Hell week day one: Helios, Ares & Burpee max
Hell week day two: Atlas, Hera, Squat max
Hell week day three: Atlas, Ares, Hades
Somehow when you look at it on the page or in the coach, it doesn’t seem so bad. Sure, you’re doing nine workouts in one week. But those rest days… I was already looking forward to them. Which turned out to be smart thinking on my part, for once.
Day one: Helios – 1:02:27 (PB, no star), Ares – 08:42 (PB, no star), Burpee max – 58 (PB, STAR!)
So, Helios. I hadn’t done it before, hadn’t even looked at what the workout comprised. I almost shit myself when I saw it for the first time. 100 burpees, 125 lunges, 150 climbers, 125 sit ups, 150 climbers, 125, lunges, 100 burpees. Er… Right. I decided, through necessity, to pace myself. I’m pretty comfortable with burpees now, to the point where I never really need more than a five second rest, regardless of the number of reps. But there is something HORRIBLE about starting off a hundred burpees, knowing you’ve got a hundred more to do and a whole load of other shit in between. Helios was the hardest workout I’d done, but… I did it. Slowly, but I did it. It’s a little bit like doing a long run when you’re not feeling great. You have to kind of relax into it, count the reps and let your mind wander a little. Ares is a pull up workout, so still no star. But I do quite enjoy it, it’s nice to push yourself knowing that it’s a fairly quick workout. I managed to PB, despite doing Helios earlier in the day. And so… Burpee max. I was determined to break my PB, but didn’t know if I’d be able to. I left it as late in the day as I could to give my body chance to recover, and beat my previous PB by five. Happy. After this first hell day, I met my family for a meal and tried very hard not to tell everyone I’d done 258 burpees, 250 lunges, 300 climbers…

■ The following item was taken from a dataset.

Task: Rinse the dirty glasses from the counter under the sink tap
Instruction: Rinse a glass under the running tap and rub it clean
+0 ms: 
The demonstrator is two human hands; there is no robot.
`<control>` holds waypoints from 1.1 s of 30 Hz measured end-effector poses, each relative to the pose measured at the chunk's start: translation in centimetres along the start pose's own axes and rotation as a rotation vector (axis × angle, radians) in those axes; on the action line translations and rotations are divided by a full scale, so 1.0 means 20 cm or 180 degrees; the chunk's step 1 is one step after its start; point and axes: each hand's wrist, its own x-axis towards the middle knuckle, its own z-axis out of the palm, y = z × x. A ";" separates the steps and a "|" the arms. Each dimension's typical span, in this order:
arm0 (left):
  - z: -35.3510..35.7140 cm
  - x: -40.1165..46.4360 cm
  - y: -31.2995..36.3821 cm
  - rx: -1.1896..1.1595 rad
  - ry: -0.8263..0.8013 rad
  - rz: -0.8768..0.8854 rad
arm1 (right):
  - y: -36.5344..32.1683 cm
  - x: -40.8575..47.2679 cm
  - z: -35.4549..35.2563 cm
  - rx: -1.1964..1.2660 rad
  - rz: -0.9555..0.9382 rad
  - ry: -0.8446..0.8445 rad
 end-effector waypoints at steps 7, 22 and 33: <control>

Day two: Atlas – 30:08 (PB, no star), Hera – 20:14 (PB, STAR!), Squat max – 140 (PB, STAR!)
First up, Atlas. It was a pretty hot day, but with three workouts to do there didn’t seem much point in waiting for it to cool down. I actually quite enjoy the Atlas workout. 2km run, 50 deep squats, 50 burpees, 50 froggers, 50 leg levers and 100 jumps. But it’s really bloody frustrating because I can’t do froggers in the proper way. Try as I might, I simply cannot get my feet all the way up to my hands. Annoying, but there we are. Hera was one of the workouts I did during the free (pre-coach) stage, and I was glad to knock a couple of minutes off my time. And finally, squat max. Not too much to say about it really. I was aiming for 150 and was on course until about three minutes into the workout. Unsurprisingly I started to tail off after that, but still, relatively happy with it.
After day two, I had the bliss of two rest days, which was nice because day three was a bit of a bitch.
Day three: Atlas – 28:26 (PB, no star), Ares – 08:38 (PB, no star), Hades – 28:12
I was a minute and a half quicker on Atlas this time, but felt absolutely drained in the later stages of the workout. Didn’t have a lot left, so rested up for a couple of hours before taking on Ares again. Another PB, albeit only by four seconds! By this point, and apologies for a little bit of plain talk, but I was fucking knackered. I really had to grind out the Hades, and didn’t enjoy it much. At all. In fact it was bloody awful. But that was it.
Hell week, if indeed this was a proper, bona-fide hell week, was finished. Of course it was physically tough but it’s also quite challenging in terms of when to do your workouts. I’m fortunate in that I work from home as a freelance web designer, but I’ve got two children and can’t just absent myself from family life! So it can be a bit inconvenient at times. But still doable. I haven’t yet had to do a workout at some ridiculous time of the morning or very late at night, but I will if necessary.
Since I hit the halfway point of the 15 week coach during week seven, my next post is going to be about my overall thoughts so far, and specifically from the perspective of an almost 40-year-old duffer.
My song for hell week is Outkast – So Fresh, So Clean. It came on when I was about halfway through Helios and it did two things. Firstly, it calmed me down a bit and let me just enjoy the movement (as much as that’s possible). Secondly, it made me smile because I can’t think of a less appropriate way to describe myself when I’m doing Freeletics. Still, I guess ‘So Sweaty, So Dirty’ doesn’t have quite the same effect. See you soon.